> [TASK PROMPT] Using the material below, tally each line with the string "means" and report only the total.

BEGIN DATASET RECORDS

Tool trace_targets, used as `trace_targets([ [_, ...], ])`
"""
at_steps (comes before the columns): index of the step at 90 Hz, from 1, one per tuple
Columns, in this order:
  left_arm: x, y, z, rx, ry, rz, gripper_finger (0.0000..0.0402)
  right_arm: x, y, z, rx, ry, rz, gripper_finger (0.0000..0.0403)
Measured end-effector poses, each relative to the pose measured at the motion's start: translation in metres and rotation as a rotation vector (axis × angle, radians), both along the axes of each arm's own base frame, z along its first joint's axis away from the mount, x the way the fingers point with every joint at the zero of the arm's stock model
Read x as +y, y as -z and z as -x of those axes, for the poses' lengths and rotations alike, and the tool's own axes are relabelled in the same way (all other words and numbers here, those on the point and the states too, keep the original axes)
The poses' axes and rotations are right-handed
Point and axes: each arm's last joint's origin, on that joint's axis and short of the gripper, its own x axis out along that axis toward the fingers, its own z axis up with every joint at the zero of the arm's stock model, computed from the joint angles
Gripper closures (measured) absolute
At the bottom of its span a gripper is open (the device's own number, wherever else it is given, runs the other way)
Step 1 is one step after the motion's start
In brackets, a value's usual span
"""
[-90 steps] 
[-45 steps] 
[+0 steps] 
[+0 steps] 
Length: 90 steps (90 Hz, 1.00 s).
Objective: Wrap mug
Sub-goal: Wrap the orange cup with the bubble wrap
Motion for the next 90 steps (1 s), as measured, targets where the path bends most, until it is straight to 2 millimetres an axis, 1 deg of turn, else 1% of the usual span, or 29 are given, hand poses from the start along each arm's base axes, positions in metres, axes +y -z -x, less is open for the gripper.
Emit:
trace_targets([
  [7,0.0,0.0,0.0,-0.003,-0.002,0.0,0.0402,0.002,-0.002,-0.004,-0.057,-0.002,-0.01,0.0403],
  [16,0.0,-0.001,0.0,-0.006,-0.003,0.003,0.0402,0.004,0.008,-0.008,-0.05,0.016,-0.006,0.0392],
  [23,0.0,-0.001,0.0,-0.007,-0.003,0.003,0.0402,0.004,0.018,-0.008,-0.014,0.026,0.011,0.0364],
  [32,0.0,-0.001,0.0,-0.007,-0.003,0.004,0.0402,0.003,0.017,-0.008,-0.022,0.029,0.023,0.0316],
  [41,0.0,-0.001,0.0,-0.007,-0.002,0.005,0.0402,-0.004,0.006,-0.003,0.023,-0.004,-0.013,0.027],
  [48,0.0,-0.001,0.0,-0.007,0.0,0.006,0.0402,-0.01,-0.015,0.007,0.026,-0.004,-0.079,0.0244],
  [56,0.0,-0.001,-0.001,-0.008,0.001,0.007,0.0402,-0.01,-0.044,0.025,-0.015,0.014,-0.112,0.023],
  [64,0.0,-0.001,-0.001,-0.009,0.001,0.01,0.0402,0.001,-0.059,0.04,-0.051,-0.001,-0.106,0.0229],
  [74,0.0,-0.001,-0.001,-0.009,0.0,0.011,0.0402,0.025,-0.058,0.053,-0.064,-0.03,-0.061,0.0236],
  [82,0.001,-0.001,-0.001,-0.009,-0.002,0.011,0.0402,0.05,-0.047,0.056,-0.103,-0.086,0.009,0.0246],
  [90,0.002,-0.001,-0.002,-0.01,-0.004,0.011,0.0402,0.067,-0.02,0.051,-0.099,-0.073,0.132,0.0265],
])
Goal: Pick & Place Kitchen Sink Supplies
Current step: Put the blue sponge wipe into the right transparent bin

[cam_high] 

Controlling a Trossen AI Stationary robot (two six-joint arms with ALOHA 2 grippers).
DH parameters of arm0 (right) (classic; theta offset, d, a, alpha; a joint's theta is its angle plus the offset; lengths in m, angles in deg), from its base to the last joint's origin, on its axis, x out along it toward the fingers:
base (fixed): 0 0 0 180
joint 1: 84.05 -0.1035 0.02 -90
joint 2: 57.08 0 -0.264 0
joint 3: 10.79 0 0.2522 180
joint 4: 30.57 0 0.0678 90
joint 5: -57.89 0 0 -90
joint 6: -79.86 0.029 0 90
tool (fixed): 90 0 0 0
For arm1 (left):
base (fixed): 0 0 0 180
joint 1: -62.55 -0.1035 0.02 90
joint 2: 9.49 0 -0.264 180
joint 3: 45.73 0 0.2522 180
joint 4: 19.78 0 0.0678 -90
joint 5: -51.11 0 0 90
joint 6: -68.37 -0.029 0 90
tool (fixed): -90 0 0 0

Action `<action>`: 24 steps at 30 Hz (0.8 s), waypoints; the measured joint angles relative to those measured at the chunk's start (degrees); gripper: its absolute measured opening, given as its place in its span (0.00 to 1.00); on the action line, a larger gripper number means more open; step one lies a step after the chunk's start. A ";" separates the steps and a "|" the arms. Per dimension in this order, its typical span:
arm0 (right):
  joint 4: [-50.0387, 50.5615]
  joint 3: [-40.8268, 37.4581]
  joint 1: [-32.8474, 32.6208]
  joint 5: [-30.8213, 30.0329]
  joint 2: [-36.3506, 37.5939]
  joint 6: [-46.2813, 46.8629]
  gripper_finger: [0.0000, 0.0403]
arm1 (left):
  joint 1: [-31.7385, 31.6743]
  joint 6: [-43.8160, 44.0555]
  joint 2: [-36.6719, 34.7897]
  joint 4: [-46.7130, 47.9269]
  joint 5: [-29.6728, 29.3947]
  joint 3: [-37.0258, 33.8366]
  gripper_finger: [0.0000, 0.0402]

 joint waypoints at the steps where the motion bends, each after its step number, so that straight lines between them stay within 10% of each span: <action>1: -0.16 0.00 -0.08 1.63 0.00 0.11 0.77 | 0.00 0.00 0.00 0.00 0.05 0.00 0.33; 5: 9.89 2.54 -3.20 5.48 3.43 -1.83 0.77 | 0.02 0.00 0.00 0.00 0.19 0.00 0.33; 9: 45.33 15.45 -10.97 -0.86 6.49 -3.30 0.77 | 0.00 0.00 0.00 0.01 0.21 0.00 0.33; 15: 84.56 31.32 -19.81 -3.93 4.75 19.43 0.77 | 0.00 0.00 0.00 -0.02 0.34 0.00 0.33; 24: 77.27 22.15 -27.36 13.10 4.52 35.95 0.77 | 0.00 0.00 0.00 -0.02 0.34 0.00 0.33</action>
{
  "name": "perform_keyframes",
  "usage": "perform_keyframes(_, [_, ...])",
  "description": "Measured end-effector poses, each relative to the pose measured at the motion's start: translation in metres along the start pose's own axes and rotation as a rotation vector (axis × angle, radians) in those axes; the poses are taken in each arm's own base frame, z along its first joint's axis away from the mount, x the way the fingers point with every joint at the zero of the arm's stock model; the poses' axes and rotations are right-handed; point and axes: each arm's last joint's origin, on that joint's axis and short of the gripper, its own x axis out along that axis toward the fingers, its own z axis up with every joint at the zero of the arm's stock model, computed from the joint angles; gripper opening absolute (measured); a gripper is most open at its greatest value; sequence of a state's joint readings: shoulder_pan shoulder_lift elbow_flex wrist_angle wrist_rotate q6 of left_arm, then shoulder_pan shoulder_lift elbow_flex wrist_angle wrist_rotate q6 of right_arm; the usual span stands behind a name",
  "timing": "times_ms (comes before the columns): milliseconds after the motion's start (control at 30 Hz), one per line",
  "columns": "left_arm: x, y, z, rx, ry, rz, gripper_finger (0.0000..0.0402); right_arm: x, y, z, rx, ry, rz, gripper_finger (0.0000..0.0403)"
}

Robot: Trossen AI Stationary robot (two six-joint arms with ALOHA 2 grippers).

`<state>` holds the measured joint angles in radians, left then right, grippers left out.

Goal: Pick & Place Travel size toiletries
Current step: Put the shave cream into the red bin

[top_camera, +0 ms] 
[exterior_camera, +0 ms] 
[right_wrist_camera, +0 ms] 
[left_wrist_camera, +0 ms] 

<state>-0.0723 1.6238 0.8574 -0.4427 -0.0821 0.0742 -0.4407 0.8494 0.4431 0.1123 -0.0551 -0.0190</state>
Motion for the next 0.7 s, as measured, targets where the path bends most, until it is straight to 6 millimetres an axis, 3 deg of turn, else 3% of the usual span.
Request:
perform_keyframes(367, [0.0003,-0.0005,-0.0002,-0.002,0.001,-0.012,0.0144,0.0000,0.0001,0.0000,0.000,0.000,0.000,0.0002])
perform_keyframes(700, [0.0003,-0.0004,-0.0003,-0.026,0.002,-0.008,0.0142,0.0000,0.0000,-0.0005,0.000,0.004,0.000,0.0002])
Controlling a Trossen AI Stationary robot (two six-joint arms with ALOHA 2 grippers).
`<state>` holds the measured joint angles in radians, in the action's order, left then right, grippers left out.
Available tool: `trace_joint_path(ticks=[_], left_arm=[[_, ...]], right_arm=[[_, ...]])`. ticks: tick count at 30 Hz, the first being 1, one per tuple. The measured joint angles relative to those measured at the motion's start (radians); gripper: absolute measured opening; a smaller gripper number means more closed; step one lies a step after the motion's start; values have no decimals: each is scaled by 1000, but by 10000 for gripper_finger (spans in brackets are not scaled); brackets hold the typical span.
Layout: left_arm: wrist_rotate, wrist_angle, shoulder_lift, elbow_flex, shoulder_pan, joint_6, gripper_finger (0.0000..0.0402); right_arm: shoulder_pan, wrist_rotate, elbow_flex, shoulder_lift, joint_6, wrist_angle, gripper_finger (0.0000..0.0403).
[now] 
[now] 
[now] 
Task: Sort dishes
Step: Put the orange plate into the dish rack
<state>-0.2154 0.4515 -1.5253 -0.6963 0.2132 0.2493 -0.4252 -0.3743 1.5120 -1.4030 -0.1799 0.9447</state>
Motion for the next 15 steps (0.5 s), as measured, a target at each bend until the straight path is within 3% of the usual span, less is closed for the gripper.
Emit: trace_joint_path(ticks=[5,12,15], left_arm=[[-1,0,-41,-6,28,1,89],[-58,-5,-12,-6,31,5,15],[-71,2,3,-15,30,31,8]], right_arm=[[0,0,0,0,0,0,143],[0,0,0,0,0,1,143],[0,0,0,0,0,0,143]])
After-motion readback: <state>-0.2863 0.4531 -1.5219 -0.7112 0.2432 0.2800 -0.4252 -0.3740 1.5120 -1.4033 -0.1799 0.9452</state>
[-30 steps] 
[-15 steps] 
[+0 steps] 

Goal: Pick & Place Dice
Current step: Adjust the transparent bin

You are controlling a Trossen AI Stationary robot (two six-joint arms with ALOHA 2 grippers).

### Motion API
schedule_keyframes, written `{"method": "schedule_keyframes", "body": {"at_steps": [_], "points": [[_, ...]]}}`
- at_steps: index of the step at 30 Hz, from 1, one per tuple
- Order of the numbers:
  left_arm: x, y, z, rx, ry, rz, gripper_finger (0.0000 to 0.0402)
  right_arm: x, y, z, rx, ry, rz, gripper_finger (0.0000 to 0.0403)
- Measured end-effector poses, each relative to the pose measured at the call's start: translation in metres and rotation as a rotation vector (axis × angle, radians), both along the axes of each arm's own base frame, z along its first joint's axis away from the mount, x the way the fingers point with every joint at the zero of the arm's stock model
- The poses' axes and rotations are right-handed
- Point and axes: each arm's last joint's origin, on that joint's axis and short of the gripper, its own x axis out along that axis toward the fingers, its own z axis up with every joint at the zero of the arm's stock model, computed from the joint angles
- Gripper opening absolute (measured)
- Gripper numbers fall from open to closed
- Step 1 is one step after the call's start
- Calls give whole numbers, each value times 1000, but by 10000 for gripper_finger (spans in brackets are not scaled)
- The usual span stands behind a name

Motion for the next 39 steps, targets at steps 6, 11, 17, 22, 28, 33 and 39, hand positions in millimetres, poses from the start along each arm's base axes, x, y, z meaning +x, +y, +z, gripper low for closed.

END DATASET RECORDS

> [WRITTEN SOLUTION] 2